TASK TO COMPLETE. Scan the records beneath this line for the line holding "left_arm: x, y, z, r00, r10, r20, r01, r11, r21" and the line holding "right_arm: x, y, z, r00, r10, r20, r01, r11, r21", then transcribe exactly those two and all lines between.
··········
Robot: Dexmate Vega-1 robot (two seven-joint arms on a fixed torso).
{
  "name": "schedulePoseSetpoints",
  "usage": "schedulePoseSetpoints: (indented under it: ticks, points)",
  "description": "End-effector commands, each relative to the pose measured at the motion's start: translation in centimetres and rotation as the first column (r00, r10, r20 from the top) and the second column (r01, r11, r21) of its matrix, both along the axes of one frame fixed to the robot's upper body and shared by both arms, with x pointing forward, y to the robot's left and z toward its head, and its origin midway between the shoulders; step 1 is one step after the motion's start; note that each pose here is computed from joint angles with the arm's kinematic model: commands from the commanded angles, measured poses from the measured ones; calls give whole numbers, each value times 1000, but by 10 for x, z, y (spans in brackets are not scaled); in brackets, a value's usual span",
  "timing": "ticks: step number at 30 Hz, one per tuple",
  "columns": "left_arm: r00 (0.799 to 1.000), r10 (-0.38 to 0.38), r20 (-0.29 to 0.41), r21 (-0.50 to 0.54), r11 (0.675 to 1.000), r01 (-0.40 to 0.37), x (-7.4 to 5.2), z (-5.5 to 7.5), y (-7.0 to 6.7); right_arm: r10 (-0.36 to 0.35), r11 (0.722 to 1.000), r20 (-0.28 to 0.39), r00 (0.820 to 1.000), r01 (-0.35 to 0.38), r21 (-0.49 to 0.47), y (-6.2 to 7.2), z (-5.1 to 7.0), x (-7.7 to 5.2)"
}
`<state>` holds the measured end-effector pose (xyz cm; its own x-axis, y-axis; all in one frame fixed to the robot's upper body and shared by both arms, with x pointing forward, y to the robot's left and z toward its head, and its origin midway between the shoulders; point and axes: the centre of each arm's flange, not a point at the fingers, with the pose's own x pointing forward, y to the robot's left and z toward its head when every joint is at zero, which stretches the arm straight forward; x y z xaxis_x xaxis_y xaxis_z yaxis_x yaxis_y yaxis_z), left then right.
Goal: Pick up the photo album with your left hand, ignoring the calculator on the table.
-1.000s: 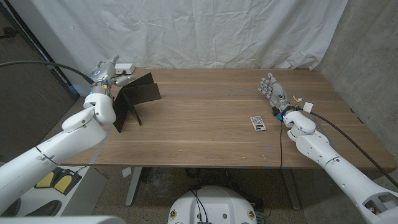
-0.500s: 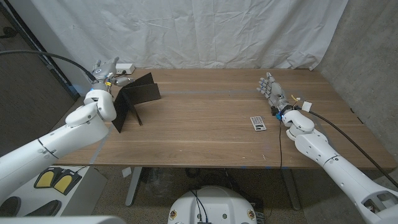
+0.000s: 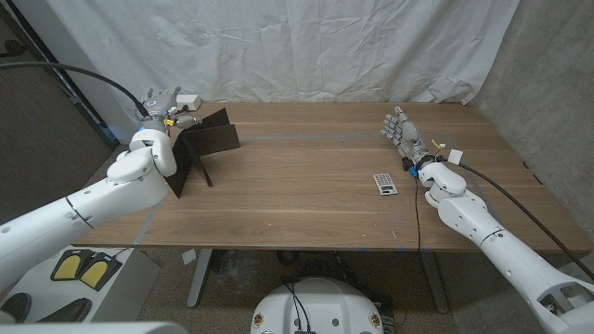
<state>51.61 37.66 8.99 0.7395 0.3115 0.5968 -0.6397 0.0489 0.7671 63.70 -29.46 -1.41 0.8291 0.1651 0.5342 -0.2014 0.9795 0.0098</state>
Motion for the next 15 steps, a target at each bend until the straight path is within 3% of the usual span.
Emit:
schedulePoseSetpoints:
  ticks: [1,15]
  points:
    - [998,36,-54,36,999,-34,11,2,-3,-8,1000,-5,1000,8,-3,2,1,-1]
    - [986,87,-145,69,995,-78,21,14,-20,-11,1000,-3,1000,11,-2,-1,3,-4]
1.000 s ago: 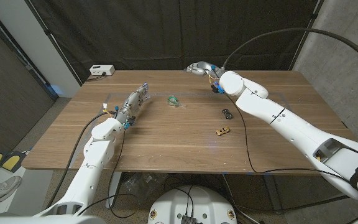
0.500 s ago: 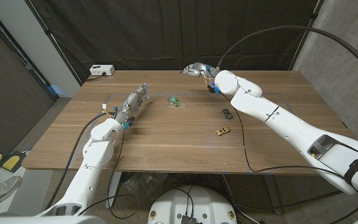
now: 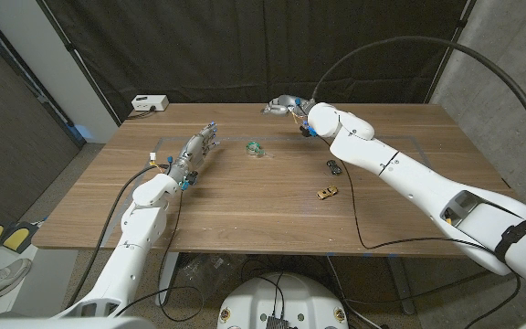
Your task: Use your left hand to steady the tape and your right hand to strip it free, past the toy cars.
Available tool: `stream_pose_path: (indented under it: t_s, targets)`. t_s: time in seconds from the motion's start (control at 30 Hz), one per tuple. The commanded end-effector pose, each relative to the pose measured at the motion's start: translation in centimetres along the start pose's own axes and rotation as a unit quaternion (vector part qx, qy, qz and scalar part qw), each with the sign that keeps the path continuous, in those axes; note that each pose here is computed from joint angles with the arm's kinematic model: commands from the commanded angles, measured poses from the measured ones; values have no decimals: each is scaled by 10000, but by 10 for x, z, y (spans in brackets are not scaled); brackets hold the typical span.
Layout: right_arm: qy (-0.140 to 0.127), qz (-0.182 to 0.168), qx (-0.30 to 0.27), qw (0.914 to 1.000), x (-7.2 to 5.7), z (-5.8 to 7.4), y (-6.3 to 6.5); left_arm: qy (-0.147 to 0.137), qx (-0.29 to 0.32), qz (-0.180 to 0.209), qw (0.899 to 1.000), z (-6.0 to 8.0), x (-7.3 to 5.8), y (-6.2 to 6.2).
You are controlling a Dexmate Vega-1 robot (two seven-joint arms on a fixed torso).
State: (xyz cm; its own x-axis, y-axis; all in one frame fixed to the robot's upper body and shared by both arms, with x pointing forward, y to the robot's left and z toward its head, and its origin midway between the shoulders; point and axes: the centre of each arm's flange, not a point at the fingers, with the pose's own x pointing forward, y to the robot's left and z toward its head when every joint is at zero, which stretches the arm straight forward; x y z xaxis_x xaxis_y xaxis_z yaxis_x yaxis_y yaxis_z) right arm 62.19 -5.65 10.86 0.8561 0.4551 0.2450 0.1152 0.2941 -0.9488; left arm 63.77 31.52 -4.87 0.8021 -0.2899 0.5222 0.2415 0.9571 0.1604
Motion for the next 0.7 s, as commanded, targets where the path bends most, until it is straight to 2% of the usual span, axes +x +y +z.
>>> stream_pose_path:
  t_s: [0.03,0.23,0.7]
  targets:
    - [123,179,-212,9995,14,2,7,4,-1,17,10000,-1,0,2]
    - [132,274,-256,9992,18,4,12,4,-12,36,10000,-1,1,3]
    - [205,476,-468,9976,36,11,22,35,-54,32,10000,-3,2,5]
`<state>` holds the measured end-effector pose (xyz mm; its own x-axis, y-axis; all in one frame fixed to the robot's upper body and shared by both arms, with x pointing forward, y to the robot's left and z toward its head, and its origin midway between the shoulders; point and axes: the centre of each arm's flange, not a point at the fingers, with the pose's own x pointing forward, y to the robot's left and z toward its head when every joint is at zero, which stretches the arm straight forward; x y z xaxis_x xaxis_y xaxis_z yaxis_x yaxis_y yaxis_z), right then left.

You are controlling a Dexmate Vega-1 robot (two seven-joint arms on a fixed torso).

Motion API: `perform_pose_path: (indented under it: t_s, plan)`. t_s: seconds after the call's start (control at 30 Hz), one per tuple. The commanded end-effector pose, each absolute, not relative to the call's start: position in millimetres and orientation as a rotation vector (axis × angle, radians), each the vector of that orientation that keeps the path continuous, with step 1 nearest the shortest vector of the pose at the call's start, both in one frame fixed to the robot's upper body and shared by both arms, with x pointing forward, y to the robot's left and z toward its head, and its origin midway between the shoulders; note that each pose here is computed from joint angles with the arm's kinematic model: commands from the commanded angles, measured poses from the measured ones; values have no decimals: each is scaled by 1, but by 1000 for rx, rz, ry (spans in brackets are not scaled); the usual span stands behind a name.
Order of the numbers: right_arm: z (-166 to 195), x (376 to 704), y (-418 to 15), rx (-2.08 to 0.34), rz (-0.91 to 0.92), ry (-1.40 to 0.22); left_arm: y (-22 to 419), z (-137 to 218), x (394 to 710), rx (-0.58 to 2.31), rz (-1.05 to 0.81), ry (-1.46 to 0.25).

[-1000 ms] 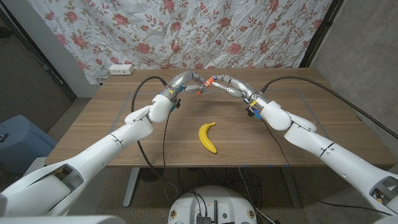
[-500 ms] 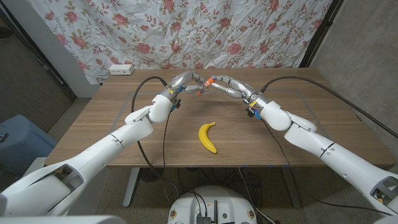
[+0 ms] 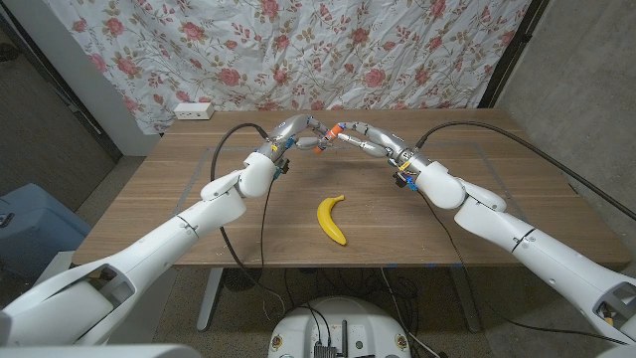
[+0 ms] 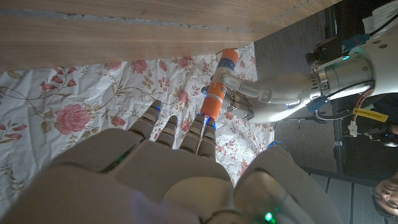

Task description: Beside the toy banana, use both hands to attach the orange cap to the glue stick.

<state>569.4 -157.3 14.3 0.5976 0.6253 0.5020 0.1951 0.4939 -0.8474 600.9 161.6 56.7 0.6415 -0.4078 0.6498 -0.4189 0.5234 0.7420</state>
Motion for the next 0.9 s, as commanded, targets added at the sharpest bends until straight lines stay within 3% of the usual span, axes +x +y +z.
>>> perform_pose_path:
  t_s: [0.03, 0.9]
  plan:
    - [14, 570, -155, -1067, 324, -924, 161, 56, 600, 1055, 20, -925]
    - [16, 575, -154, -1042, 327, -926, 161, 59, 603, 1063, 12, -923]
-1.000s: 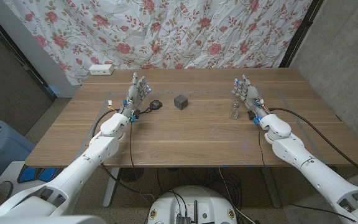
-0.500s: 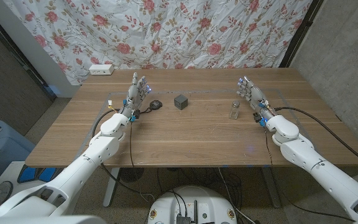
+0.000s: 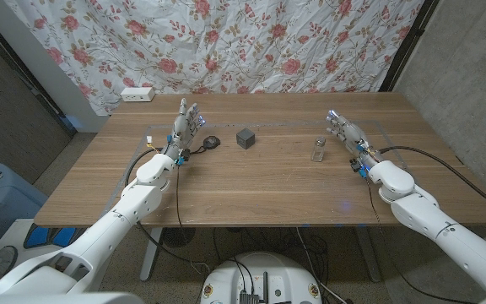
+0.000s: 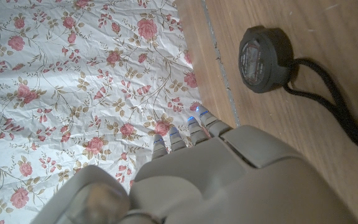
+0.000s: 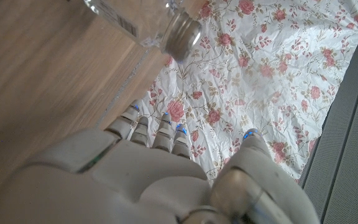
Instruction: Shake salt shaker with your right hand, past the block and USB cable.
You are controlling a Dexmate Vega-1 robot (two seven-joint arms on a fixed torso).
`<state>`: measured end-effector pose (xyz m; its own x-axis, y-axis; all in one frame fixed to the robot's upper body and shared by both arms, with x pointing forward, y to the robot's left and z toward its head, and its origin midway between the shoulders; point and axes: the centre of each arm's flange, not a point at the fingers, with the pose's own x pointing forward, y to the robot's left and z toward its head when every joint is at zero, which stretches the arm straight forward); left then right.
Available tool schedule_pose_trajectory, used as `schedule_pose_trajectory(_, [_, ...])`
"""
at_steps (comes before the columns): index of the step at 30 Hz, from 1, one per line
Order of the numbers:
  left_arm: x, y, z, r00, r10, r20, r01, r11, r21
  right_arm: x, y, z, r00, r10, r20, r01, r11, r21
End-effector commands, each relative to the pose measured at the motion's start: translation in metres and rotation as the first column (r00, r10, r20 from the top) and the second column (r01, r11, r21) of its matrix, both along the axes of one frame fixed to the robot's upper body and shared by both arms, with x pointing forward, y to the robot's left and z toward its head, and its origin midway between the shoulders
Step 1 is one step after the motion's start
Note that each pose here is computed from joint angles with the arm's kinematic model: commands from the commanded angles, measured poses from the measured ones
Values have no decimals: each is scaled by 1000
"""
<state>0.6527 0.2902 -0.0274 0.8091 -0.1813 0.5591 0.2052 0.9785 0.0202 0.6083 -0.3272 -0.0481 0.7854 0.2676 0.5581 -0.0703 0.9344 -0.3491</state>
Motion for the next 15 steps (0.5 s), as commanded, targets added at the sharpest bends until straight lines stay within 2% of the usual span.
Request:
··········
WRITTEN RESPONSE.
  left_arm: x, y, z, r00, r10, r20, r01, r11, r21
  right_arm: x, y, z, r00, r10, r20, r01, r11, r21

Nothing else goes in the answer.